Georgia on our minds • 06.20.09
One of the main reasons that we left Australia and moved to England back in April was to be closer to Europe. We explored Asia for four years from our home base in Sydney and now we’re hoping to explore Europe from our new home base here in Winchester. We can’t wait to take ferries to France, planes to Portugal or drive to Denmark. None of which explains why we are about to get on a flight and wing our way to the bright lights of… Gainesville, GA??
That’s right, folks. Our first international trip since our arrival in the UK will be to go home to Georgia. You see, my little brother is getting married to a wonderful girl. I can’t imagine a happier reason for a trip across the Atlantic. We are so thrilled for them and so excited about going home for a few days that we have ALMOST gotten over the fact that our flight will not be destined for Milan or Amsterdam.
As you may remember, I don’t do airline food. So I will be packing a salad to eat during the flight. Something hearty and tasty that travels well and makes my little economy-class seat a happier place to be. And, due to recent events, that salad will contain bulgar.
I have developed an obsession with bulgar. It happened totally by accident. I went to the local health food store to buy some quinoa, which I often use as a salad base. But on this fateful day, they were out of quinoa, so I bought bulgar instead. And now I am totally hooked. Bulgar is a common ingredient in Turkish and Middle Eastern food. It’s a whole wheat that has been cleaned, par-boiled and dried. It’s got a nutty flavour and texture like quinoa or cous cous.
I like to use bulgar in soups and salads, such as this one, which I will be taking with me on my flight. It’s full of protein and fiber and lots of tasty ingredients like toasted almonds, smoky cumin dressing and peppery fresh radishes. I know this salad will be an ideal travel companion for a flight to Gainesville or Germany or Greece or any of the other fabulous destinations that I know we’ll get to eventually.

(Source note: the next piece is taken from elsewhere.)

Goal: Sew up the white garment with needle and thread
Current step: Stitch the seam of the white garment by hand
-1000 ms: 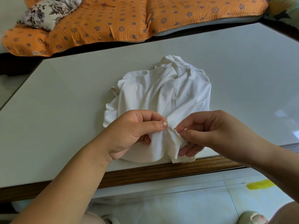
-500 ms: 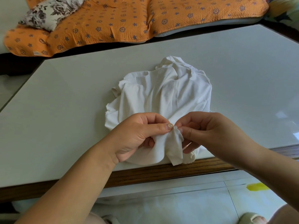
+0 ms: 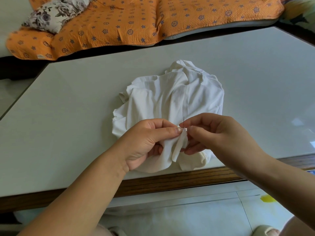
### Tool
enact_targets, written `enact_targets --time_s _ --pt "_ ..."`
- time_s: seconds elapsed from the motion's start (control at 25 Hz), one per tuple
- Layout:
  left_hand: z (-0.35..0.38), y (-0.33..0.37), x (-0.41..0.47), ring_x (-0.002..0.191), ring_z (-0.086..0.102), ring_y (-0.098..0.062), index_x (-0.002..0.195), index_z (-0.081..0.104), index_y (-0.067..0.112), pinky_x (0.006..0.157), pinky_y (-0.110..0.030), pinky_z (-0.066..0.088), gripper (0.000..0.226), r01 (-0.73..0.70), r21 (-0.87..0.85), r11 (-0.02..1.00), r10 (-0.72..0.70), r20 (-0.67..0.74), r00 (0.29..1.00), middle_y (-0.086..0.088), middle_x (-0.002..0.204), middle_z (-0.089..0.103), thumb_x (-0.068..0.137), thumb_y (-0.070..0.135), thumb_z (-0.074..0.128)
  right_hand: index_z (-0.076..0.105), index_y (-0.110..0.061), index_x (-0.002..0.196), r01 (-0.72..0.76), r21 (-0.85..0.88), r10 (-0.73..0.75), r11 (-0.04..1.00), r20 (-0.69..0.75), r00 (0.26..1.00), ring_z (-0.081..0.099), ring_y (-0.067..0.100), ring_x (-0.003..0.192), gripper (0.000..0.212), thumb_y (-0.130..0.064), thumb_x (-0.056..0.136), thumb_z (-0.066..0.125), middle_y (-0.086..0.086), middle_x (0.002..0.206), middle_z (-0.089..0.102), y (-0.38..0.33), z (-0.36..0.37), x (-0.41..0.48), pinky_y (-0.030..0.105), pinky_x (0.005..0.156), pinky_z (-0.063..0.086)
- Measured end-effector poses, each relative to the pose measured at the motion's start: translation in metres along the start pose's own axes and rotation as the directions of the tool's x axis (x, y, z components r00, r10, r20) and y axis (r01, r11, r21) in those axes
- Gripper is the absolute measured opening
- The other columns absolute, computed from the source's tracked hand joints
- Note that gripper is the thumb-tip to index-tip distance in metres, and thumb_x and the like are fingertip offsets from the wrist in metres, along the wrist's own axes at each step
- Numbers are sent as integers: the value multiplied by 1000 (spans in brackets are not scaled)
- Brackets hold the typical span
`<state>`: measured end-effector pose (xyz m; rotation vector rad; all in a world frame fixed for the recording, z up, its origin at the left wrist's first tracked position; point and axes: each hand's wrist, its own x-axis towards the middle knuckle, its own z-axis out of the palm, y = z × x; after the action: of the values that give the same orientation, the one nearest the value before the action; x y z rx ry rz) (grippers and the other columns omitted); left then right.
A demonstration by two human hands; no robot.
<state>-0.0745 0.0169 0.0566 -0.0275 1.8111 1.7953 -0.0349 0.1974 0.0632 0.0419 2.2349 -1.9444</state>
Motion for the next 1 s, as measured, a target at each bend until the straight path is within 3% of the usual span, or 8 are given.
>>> enact_targets --time_s 0.16,0.32,0.48,0.56,0.64,0.76,0.88,1.0 --pt "1 1 -2 52 53 -3 77 69 17 45 -14 40 14 -2 26 1000 2 2 1000 6 63 63 66 25 72 75 -19 85 48 -32 -48 998 -8 999 71 16 60 10 -16 90 67 4 69 74 -2 4 0 27 59 60" --pt "1 0 -1 52 52 -3 75 69 18 45 -14 39 11 2 38 999 -1 -17 1000 7 62 63 68 23 74 72 -21 87 91 -107 -108 990 -167 980 60 12 50 10 -24 93 64 -7 83 75 -3 -6 12 21 45 43" --pt "0 -1 0 54 53 -5 73 66 18 45 -15 39 7 -5 36 999 6 -29 1000 6 64 62 75 18 73 61 -12 90 -28 298 83 954 -174 981 47 11 46 13 -15 100 53 3 89 77 -10 -24 29 18 42 36" --pt "1 -1 0 52 50 -5 72 64 18 44 -15 39 10 -15 44 999 16 -21 1000 6 61 59 80 15 70 56 -8 93 -64 542 156 838 -126 980 62 13 50 12 -9 101 47 9 84 77 -14 -30 36 17 41 45" --pt "2 0 -1 51 49 -5 70 62 18 45 -15 38 11 -25 53 998 26 -3 1000 6 59 56 78 16 70 54 -4 94 -28 633 153 773 -144 978 75 25 69 14 -4 102 42 14 79 74 -14 -35 43 24 55 58" --pt "1 1 -3 49 49 -4 68 62 19 45 -15 38 11 -37 59 998 35 23 999 6 58 56 75 17 70 53 -5 96 80 510 74 856 -273 959 74 34 88 12 -5 103 43 17 80 72 -10 -39 54 40 80 61" --pt "-1 2 -4 50 50 -3 66 63 19 45 -14 39 9 -42 66 997 39 46 998 7 57 56 70 22 71 55 -13 95 119 184 -37 976 -394 918 74 24 89 10 -15 102 48 9 82 76 -2 -44 62 42 92 57" --pt "-2 1 -4 50 49 -4 69 62 17 45 -14 38 10 -39 87 995 34 57 998 7 56 55 72 21 70 55 -24 90 121 -154 -177 981 -434 883 72 10 89 13 -21 101 49 -6 77 76 5 -49 68 38 95 53"
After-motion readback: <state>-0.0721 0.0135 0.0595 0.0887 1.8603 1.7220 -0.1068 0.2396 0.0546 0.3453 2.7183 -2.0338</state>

Congratulations, Noah and Dana!! Love you both tons.

Bulgar and veggie salad with cumin dressing
Serves 2
For the bulgar:
1 cup bulgar wheat
2 cups water
1 chicken stock cube (you could also use a vegetable stock cube)
1/2 tsp salt
For the salad:
6 radishes, finely sliced
1 red bell pepper, finely sliced
1/4 cup flaked almonds, toasted
1 handful coriander (cilantro) leaves, chopped
1 chicken breast, poached and cut into bite sized pieces (optional)
For the cumin dressing:
1 tbs dijion mustard
1 tbs white wine vinegar
1 pinch salt
1 tsp ground cumin
2-3 tbs olive oil
To make the bulgar, combine the bulgar, water and salt in a small sauce pan over medium heat. Crumble in the stock cube. Bring to a boil and allow to boil for about 5-7 minutes, or until the bulgar is tender. Taste for seasoning and set aside.
To make the dressing, add all ingredients to a small, clean jar and shake well. Or you could whisk all ingredients in a small bowl. Either way, taste the dressing before adding the 3rd tbs of olive oil. The dressing should be tangy, but not overly sour. Add olive oil bit by bit until you reach a flavour you like. Keep in mind that it will lose some of the sourness when combined with other ingredients, so leave it just a bit too sour.
Assemble the salad by spooning some bulgar into the base of a bowl or plate. Top with radishes, pepper, almonds, chicken if you’re using it, and a sprinkle of coriander. To finish, drizzle the cumin dressing over the whole salad.